1. This is, I think, where I read about microtiles for the first time: https://www.google.com/url?sa=t&rct=j&q=&esrc=s&source=web&cd=13&ved=0ahUKEwjEzNOjma_aAhWCFCwKHS11C98QFghjMAw&url=http%3A%2F%2Fstatic.usenix.org%2Fevents%2Fusenix2000%2Ffreenix%2Ffull_papers%2Fquintero%2Fquintero.ps&usg=AOvVaw1KqUJCFUj_r-_Y2GpFbWhP

2. When moving to Qt5, Krita moved from using KDE's plugin architecture that used .desktop files to Qt's plugin architecture that embeds json files describing the plugin into the binary. Check KoJsonTrader to see how plugins are located.

The plugin architecture looks a bit magical at first, I was certainly surprised myself the first time I saw it. So here's my understanding having gone through this before.

First, the reason some libraries are implemented as plugins is the same reason you do that for any project - it makes code clean and modular, and makes recompile/relinking times faster. Nothing earth shattering, things are simply a little nicer that way. (One other reason people use plugin architecture is if they want to let independent parties develop plugins and distribute them separately, though that doesn't apply to Krita at the moment.)

The reason things look weird is that Krita relies primarily on two interfaces, QPluginLoader and KPluginFactory, to do the heavy lifting. The classes that actually get used in Krita, KoPluginLoader and KoJsonTrader, mostly do a simple search on the filesystem to find where plugins are located, and then some validation. The Qt class QPluginLoader takes care of the nastier bits of loading dynamic libraries and reading plugin metadata in a cross-platform way. KPluginFactory provides an architecture to simplify plugin creation and storing metadat.

Let's focus on filter plugins to keep grounded. At a high level, the process is like this. When KisFilterRegistry is first instantiated, it asks KoPluginLoader to load all plugins that provide filters. It calls the Qt/KDE libraries to find the matching plugins, load them, and run the code in each plugin's constructor class. This code will inject new filters into the registry with a few lines like KisFilterRegistry::instance()->add(new KisBlurFilter()); Now those filters will be available in the registry whenever it's queried, so we'll see the filters in the menu, and the plugin has done its job.

Let's break down the process in more detail.

To create a plugin, you do two things. First, create a library, and make sure the install path in CMakeLists.txt is a valid Krita plugin folder. Then, use the macro K_PLUGIN_FACTORY_WITH_JSON(). I'm going to call it the KPF macro for short. You can find an example in krita/plugins/filters/blur/blur.cpp:

K_PLUGIN_FACTORY_WITH_JSON(BlurFilterPluginFactory, "kritablurfilter.json", registerPlugin<BlurFilterPlugin>();)

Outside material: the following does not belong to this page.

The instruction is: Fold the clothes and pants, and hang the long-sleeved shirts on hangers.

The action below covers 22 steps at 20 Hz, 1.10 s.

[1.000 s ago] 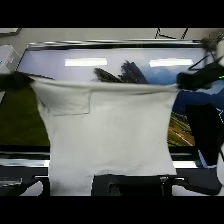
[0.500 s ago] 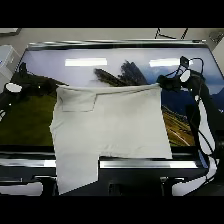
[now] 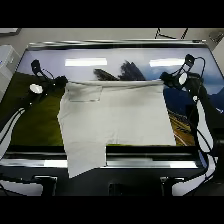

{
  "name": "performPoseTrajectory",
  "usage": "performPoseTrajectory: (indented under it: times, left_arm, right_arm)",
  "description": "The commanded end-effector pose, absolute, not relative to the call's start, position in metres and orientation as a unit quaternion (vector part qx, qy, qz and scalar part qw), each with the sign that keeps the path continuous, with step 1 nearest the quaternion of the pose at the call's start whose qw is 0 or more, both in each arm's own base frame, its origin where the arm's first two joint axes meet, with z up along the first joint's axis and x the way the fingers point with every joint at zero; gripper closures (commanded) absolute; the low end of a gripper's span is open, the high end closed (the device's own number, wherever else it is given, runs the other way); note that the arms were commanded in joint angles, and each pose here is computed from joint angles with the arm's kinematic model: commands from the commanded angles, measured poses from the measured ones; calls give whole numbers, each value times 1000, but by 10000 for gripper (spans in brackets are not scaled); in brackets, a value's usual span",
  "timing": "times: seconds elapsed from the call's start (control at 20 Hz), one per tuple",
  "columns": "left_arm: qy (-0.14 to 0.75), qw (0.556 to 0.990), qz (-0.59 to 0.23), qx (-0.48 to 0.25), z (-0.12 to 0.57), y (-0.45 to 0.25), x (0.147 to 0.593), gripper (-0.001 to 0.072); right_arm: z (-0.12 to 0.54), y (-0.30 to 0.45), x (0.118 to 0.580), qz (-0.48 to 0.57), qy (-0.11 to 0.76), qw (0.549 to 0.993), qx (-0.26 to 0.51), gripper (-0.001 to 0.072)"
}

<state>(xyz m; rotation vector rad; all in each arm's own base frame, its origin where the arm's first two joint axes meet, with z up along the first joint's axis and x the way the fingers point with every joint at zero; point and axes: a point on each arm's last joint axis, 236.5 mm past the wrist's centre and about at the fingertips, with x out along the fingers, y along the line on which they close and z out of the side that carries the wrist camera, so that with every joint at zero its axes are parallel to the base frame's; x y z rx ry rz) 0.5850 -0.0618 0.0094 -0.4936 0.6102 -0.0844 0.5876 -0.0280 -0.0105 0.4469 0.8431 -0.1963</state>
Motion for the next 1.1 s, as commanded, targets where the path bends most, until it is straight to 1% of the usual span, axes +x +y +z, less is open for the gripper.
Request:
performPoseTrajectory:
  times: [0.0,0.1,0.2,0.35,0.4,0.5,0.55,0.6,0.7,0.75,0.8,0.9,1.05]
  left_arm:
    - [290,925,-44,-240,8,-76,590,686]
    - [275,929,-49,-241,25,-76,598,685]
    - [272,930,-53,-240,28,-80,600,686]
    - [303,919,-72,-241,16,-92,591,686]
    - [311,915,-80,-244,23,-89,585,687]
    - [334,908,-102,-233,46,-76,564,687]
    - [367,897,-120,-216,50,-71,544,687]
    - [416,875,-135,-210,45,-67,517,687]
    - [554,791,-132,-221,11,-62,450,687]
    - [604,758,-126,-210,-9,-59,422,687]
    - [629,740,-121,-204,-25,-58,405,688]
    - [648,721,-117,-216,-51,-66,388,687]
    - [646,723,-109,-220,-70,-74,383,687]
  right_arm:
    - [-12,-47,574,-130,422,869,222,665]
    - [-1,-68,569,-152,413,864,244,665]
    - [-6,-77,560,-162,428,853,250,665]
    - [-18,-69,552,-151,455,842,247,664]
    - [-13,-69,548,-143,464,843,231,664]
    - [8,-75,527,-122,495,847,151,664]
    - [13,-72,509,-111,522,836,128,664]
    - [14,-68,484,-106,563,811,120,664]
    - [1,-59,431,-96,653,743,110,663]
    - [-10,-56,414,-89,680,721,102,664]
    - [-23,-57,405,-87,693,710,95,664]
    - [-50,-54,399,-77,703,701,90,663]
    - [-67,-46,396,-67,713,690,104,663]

The KPF macro does two things: first, it embeds a bit of .json in the library when the library is built, in this case it embeds plugins/filters/blur/kritablurfilter.json. Importantly, that file specifies it's a plugin of type "Krita/Filter". This will let Krita know how the plugin is used. The second thing the KPF macro does is specify what happens when the plugin gets loaded: it will create a object factory constructing objects of type BlurFilterPlugin.

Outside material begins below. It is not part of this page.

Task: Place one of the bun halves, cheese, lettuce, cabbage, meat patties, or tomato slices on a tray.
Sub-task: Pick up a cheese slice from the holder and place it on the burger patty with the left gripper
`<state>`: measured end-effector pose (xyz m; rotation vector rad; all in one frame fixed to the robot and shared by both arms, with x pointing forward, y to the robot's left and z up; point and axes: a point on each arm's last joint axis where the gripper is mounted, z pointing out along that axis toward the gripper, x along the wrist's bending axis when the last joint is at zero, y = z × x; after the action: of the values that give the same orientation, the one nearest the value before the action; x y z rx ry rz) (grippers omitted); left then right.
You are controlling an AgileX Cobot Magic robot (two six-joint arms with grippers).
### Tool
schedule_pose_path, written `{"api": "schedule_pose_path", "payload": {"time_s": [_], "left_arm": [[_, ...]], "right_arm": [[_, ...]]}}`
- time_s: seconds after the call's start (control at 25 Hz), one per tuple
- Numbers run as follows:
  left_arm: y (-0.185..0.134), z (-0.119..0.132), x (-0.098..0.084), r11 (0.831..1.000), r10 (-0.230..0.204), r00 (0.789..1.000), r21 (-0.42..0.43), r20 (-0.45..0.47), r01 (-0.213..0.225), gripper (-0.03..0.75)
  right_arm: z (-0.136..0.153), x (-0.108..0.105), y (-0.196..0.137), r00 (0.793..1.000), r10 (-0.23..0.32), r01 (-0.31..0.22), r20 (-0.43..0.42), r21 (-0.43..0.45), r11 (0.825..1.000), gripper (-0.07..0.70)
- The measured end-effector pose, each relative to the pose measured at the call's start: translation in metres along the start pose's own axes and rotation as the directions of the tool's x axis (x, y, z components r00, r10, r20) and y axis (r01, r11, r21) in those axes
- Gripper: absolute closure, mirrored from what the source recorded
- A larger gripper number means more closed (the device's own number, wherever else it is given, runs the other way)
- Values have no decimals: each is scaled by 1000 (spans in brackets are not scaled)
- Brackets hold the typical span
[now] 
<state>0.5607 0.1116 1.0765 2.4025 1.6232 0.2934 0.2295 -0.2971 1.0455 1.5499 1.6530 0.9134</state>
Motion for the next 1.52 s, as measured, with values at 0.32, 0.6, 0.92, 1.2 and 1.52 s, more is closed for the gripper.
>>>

Now we know how the plugin files get written, but for now it's still sitting in the install folder, so let's see how Krita actually loads it. When we create the KisFilterRegistry, we want to load all the filter plugins that are available. To do this, when KisFilterRegistry is instantiated, it calls: KoPluginLoader::load("Krita/Filter", "Type == 'Service' and ([X-Krita-Version] == 28"); specifying the type of plugins it's looking for. KoPluginLoader passes these specifications to KJsonTrader, which will search and return plugins that match the criteria. The global list of plugin directories is stored in KJsonTrader. It scans these directories for library files and uses QPluginLoader to look for the .json metadata we embedded with the KPF macro. If you look at kritablurfilter.json, you'll see it satisfies the parameters. KoJsonTrader then returns the matching plugins. (Sometimes KoJsonTrader is used directly to do things like query information about plugins without loading them. For example, KisImportExportManager tries to figure out which mimetypes Krita read by browsing the plugins metadata, without actually loading the plugins.)

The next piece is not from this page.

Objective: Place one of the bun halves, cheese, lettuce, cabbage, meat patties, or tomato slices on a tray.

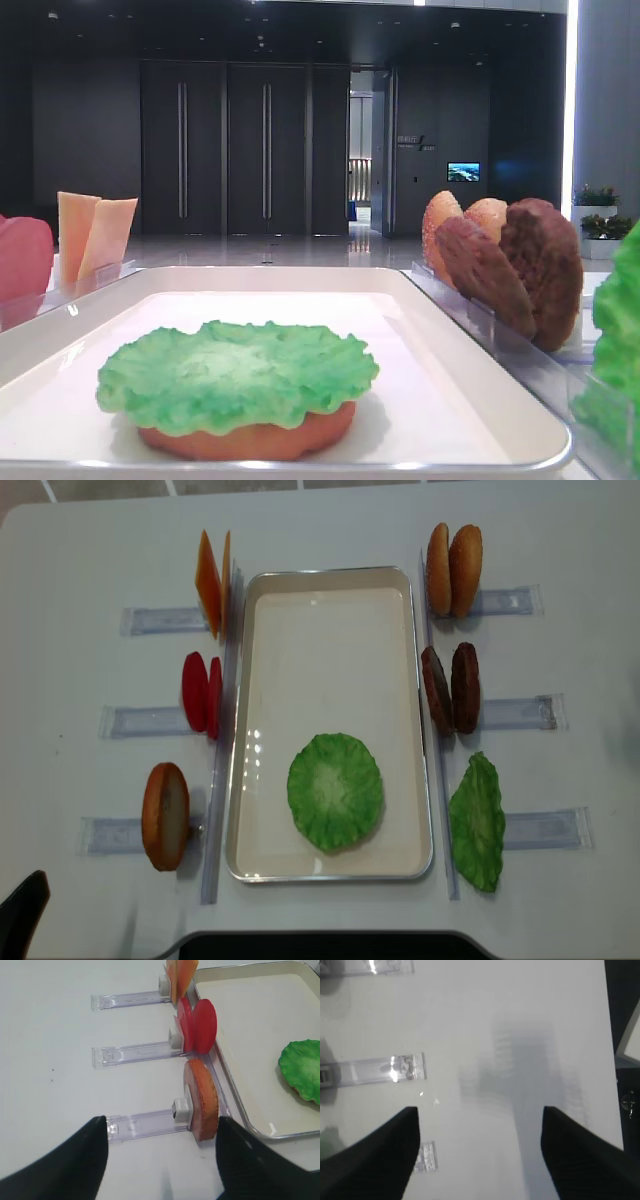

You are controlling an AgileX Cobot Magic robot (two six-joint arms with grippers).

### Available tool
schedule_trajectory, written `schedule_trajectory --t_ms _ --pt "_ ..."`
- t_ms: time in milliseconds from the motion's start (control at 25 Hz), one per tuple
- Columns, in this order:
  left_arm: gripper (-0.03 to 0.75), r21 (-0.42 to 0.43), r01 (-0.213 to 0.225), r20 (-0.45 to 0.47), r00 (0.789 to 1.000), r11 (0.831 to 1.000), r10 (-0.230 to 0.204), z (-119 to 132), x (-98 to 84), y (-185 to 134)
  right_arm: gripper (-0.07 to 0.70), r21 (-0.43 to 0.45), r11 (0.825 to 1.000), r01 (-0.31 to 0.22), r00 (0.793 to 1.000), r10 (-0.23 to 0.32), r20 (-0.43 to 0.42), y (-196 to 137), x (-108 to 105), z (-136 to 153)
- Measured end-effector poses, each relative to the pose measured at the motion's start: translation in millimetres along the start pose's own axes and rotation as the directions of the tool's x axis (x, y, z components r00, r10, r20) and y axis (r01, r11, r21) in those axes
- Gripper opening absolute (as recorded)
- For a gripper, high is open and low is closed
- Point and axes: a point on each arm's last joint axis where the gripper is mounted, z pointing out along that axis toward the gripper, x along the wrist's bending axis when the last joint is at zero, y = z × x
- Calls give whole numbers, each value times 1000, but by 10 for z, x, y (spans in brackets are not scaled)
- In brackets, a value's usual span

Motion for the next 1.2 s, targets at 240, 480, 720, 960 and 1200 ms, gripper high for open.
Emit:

After getting the list of matching plugins, KoPluginLoader does a few validation steps, like removing duplicates and checking blacklists. Finally, the plugin load step happens in just a few short lines:

KPluginFactory *factory = qobject_cast<KPluginFactory *>(loader->instance());
QObject *plugin = 0;
if (factory) {
    plugin = factory->create<QObject>(owner ? owner : this, QVariantList());
}

The function loader->instance() is the point at which the library gets loaded from disk and launched. Because we've used the KPF macro, instance() will return a KPluginFactory. We then call KPluginFactory::create(), which creates a BlurFilterPlugin, as specified in the KPF macro. Finally, this runs the code in the blur.cpp constructor, where you'll find the calls to KisFilterRegistry::add(). At that point, we've successfully added our new filters!